Dataset items
··········

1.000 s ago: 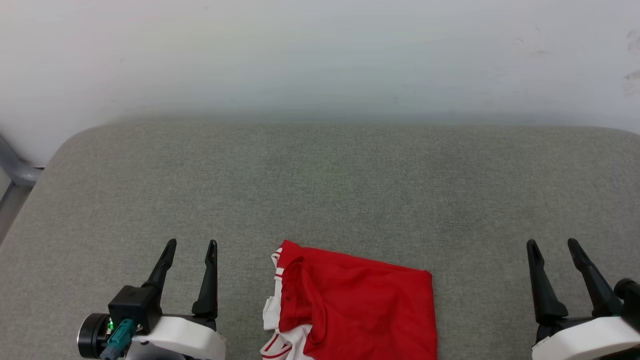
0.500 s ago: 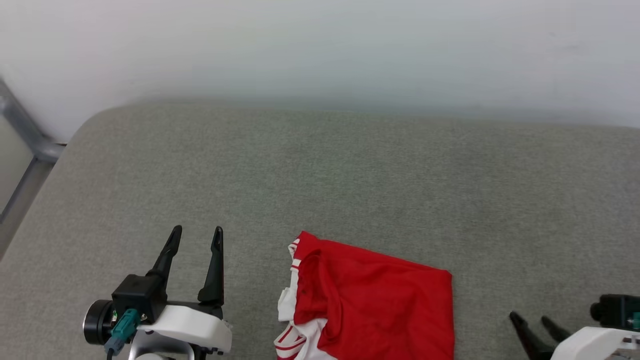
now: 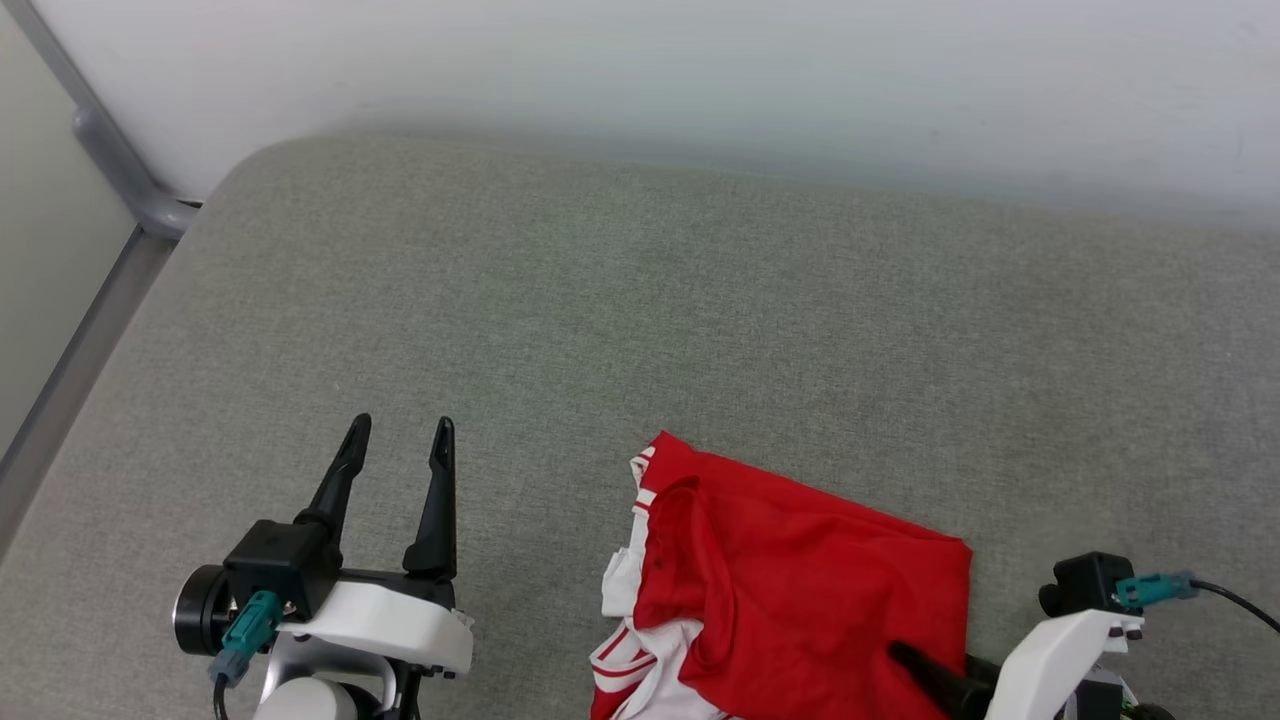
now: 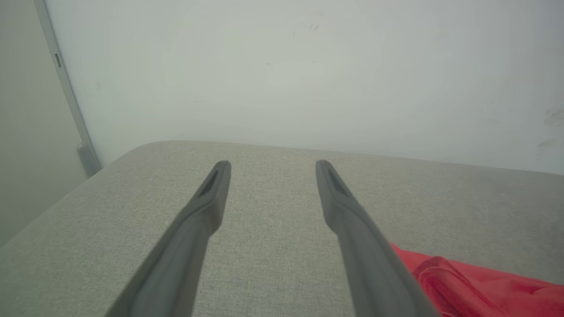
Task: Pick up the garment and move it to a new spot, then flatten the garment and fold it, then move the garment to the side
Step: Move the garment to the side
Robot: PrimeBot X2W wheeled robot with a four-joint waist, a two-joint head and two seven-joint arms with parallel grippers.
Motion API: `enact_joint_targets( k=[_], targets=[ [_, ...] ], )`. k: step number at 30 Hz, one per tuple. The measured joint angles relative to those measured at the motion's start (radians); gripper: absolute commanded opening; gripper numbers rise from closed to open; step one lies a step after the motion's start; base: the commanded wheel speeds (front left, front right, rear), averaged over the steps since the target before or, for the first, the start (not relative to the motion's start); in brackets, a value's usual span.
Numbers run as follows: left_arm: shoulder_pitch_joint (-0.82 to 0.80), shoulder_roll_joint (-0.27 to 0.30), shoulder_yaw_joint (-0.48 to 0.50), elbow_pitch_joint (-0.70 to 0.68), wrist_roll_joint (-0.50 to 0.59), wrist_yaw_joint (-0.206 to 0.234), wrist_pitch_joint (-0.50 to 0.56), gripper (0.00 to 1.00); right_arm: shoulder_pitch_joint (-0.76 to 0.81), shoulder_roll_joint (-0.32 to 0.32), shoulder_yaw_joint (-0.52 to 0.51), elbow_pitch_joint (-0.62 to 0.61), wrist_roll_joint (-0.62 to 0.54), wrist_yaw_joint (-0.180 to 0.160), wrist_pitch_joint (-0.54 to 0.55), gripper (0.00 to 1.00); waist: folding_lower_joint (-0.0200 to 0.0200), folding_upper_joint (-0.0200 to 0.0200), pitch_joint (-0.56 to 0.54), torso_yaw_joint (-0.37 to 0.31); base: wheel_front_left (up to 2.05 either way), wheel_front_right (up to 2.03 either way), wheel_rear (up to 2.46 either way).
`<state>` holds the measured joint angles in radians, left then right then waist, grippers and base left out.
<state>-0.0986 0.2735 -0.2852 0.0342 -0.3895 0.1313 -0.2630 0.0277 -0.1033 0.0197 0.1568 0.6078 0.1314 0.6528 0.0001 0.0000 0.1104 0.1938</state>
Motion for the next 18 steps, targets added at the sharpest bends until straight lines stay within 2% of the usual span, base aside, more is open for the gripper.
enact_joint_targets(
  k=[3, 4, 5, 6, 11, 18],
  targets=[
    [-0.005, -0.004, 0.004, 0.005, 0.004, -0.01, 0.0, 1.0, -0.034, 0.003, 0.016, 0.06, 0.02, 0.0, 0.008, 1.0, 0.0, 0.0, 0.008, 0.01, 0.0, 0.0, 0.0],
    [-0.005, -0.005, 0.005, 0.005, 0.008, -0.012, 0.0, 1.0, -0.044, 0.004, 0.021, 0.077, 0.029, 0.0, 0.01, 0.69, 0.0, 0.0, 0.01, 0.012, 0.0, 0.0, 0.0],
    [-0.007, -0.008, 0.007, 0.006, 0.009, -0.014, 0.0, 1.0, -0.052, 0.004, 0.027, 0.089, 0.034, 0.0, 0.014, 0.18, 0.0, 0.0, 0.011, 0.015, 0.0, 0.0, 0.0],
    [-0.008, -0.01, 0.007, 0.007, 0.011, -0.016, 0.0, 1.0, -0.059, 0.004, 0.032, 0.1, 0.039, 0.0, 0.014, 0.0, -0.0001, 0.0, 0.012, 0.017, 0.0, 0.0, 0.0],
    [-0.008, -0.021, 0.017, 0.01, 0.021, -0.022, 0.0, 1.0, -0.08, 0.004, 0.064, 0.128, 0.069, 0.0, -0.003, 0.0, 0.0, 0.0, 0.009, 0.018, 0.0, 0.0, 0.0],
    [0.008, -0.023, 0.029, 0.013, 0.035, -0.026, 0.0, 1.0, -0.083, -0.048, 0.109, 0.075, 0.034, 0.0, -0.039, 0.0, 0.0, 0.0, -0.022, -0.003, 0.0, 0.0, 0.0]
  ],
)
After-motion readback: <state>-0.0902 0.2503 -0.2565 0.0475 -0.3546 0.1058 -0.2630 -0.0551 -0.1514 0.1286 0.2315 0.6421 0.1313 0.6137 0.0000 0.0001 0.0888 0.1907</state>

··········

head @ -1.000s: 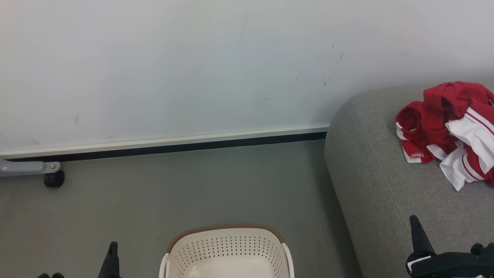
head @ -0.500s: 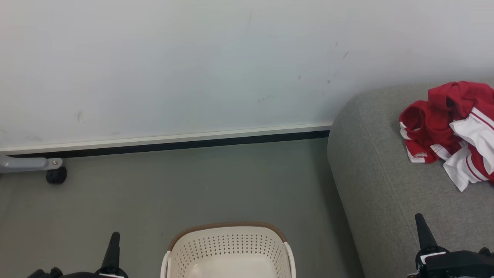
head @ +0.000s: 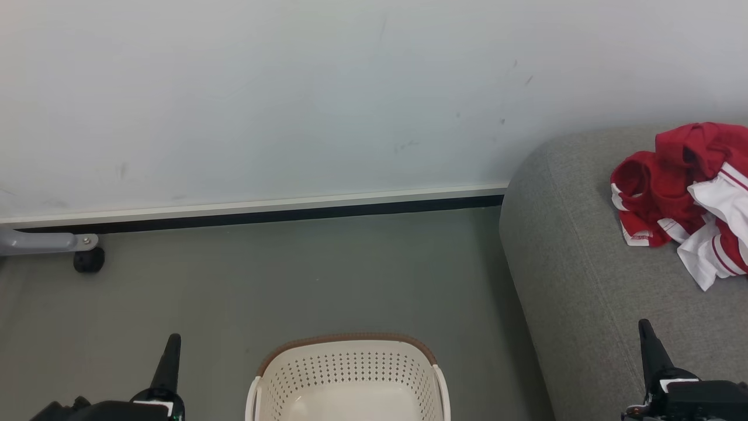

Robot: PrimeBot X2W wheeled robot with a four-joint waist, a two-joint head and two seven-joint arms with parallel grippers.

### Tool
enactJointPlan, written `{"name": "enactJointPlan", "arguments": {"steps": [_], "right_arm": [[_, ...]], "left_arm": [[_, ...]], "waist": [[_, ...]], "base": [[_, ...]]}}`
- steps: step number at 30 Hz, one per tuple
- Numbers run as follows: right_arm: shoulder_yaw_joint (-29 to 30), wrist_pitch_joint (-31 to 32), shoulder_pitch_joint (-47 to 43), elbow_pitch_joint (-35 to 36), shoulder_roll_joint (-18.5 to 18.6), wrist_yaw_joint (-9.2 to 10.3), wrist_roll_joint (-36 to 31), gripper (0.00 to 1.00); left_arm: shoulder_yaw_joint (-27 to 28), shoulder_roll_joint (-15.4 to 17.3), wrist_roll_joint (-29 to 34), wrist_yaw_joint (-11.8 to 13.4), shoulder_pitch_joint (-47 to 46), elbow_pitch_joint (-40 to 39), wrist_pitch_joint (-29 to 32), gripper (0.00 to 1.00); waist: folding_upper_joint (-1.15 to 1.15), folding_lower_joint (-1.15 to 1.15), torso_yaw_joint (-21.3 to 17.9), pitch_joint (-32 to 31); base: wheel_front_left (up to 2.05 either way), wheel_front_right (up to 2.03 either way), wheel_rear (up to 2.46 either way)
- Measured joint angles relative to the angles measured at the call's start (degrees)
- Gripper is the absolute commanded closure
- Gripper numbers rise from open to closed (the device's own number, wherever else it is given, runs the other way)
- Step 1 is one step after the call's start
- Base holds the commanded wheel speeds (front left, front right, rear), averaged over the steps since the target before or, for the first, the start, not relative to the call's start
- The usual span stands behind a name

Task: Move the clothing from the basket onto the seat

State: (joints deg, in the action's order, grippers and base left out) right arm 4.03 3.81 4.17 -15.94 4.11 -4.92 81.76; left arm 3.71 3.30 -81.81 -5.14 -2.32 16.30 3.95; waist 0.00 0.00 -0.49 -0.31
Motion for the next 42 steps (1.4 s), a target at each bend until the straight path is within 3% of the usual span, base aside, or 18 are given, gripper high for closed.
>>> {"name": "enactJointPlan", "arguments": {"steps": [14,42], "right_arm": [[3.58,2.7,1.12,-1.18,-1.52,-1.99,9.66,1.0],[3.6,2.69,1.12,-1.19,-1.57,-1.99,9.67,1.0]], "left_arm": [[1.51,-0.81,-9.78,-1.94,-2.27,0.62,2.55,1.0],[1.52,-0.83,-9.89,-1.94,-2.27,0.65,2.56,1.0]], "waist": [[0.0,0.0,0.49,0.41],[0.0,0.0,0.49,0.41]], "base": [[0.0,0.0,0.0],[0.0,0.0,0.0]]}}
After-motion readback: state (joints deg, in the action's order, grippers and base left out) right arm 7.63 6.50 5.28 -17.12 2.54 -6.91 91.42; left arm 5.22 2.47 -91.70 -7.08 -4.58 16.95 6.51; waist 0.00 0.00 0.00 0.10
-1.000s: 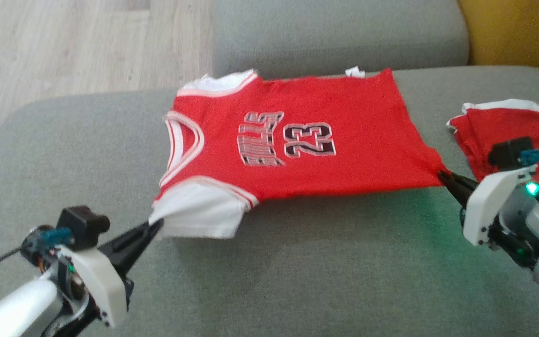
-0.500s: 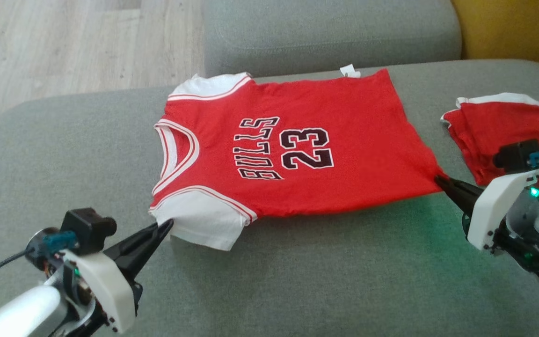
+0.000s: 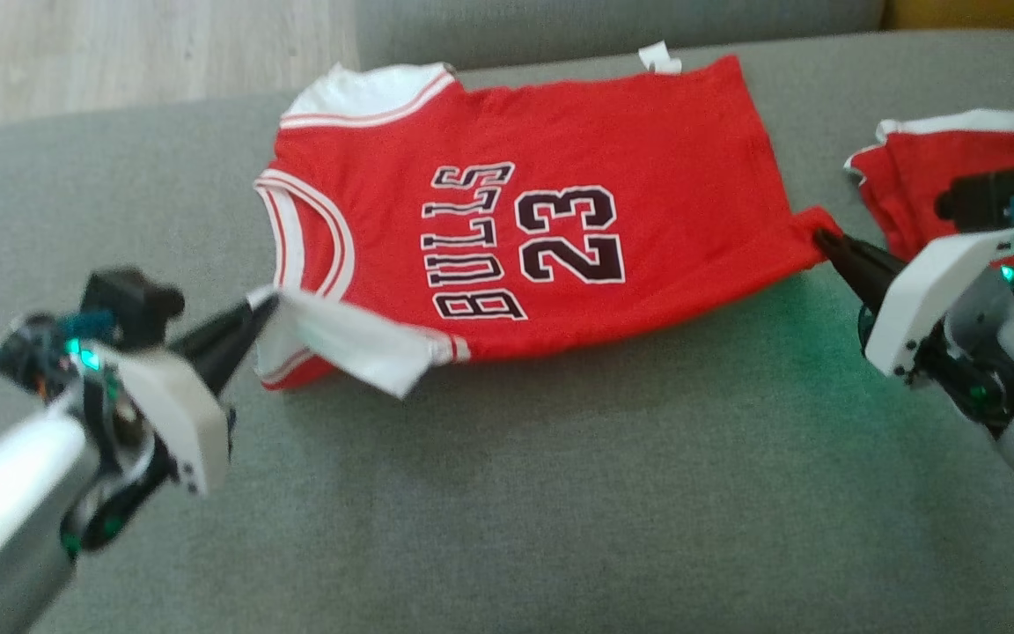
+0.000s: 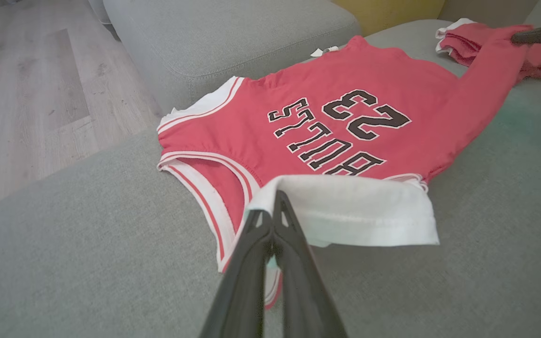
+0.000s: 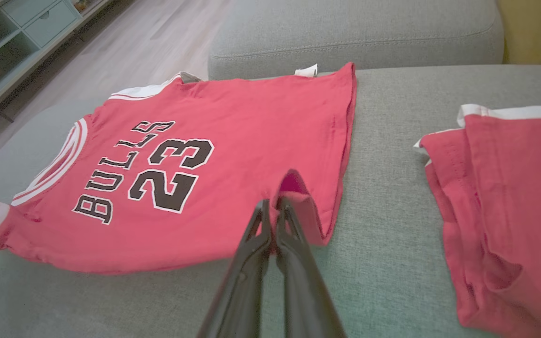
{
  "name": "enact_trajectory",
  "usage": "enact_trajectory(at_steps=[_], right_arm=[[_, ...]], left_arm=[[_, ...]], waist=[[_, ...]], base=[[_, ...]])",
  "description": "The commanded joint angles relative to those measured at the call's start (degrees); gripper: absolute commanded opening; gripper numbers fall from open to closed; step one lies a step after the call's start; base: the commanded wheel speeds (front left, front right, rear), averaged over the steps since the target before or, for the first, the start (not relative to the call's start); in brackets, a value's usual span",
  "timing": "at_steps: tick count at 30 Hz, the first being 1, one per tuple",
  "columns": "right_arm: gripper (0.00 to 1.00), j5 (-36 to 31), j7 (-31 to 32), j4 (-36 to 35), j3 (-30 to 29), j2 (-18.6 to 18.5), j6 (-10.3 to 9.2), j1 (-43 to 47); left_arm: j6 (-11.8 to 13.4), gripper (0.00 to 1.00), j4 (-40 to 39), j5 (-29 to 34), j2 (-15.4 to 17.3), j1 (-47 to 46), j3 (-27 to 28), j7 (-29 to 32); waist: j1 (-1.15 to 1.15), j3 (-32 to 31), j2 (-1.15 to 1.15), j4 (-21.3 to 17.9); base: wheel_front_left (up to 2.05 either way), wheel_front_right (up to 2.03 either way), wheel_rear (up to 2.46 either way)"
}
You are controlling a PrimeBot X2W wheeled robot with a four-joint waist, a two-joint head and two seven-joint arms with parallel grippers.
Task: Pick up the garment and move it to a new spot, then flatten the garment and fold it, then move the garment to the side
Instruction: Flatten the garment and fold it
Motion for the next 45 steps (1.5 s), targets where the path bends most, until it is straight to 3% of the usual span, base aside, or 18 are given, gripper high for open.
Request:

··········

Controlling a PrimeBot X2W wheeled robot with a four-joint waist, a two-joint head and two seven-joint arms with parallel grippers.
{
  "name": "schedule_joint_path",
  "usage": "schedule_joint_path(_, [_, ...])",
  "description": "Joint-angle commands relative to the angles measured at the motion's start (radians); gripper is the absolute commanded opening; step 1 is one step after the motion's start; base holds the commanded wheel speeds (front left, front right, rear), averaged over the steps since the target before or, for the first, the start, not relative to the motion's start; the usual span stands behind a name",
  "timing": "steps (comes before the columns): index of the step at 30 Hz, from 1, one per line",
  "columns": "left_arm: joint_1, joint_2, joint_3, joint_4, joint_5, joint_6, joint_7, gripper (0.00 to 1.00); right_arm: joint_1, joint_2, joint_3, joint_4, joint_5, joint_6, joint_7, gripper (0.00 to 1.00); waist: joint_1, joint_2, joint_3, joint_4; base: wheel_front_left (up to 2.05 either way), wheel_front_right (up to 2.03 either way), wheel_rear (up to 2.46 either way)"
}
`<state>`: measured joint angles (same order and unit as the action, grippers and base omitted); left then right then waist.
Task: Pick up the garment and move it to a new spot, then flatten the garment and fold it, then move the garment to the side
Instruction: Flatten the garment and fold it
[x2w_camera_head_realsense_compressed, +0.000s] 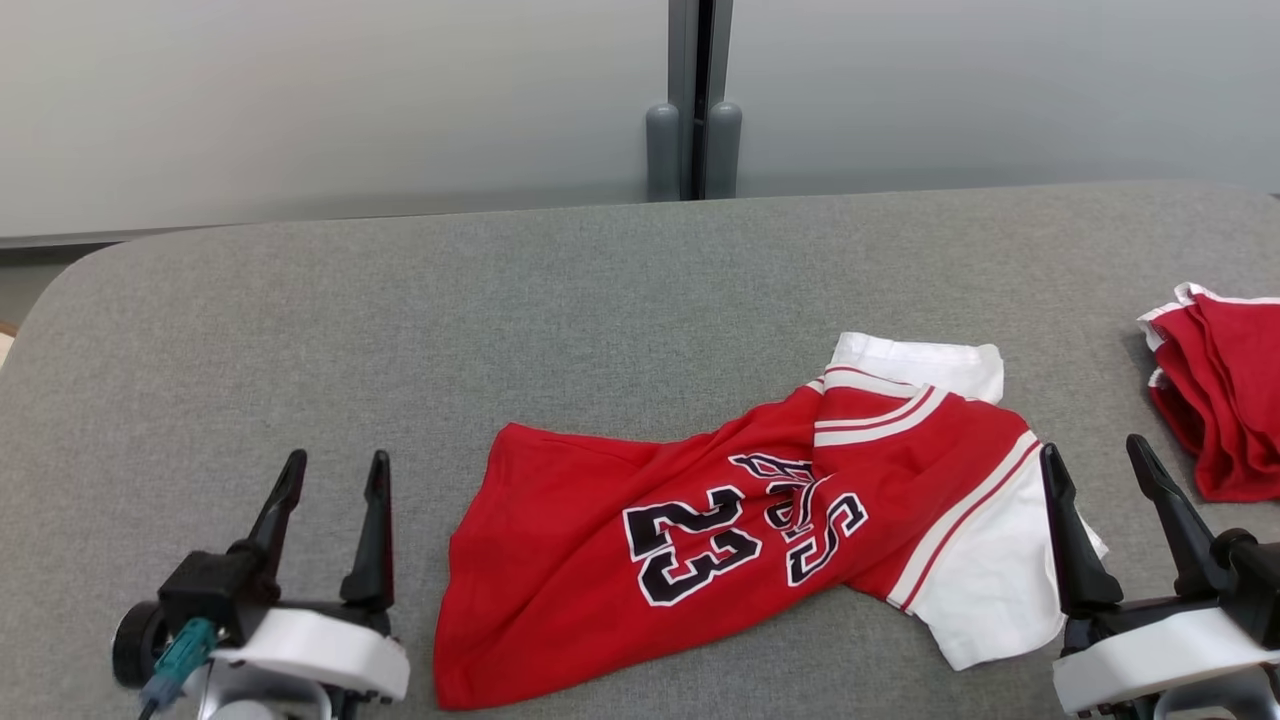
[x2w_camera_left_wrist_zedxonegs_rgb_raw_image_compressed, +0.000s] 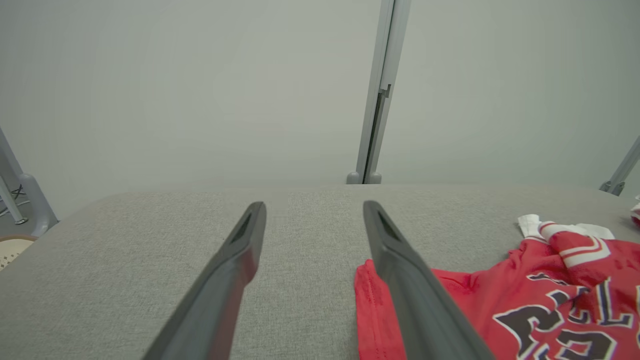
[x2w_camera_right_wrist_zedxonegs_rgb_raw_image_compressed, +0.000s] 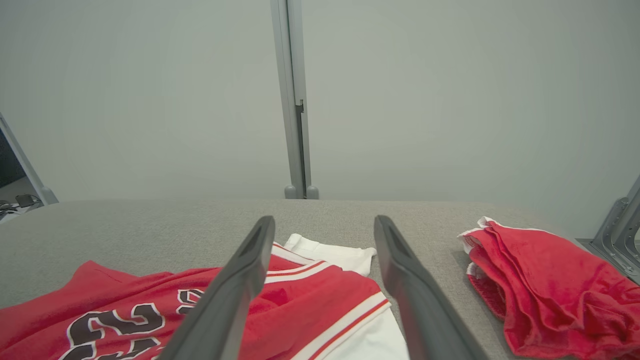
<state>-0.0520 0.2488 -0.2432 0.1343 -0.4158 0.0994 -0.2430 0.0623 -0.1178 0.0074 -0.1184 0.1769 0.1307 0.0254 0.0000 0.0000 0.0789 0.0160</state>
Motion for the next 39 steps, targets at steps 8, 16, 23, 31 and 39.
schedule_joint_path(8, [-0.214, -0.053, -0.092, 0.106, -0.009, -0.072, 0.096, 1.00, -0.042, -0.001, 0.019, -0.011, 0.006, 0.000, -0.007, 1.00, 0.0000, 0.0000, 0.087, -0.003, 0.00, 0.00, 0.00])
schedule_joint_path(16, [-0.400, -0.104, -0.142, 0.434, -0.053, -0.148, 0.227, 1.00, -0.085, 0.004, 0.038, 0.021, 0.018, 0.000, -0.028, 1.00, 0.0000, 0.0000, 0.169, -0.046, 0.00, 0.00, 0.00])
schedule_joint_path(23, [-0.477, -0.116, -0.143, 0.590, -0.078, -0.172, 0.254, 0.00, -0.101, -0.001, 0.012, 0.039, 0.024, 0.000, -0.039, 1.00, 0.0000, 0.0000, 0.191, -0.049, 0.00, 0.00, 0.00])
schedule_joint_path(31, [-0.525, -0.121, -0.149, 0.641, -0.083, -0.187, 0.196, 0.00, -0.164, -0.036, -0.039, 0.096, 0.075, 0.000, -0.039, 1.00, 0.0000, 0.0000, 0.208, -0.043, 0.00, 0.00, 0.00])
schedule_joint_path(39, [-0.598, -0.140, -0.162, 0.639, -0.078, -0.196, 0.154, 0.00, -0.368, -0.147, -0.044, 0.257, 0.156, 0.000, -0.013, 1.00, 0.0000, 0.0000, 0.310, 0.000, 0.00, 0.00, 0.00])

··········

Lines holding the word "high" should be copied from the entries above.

▸ **Exercise solution**:
Motion for the next 42 steps (1.4 s), a target at each bend until the straight path is within 3% of the usual span, base aside, or 18 are given, gripper high for closed.
Motion for the next 45 steps (1.5 s), targets where the path bends most, until it is straight to 3% of the usual span, base aside, or 18 are given, gripper high for open.

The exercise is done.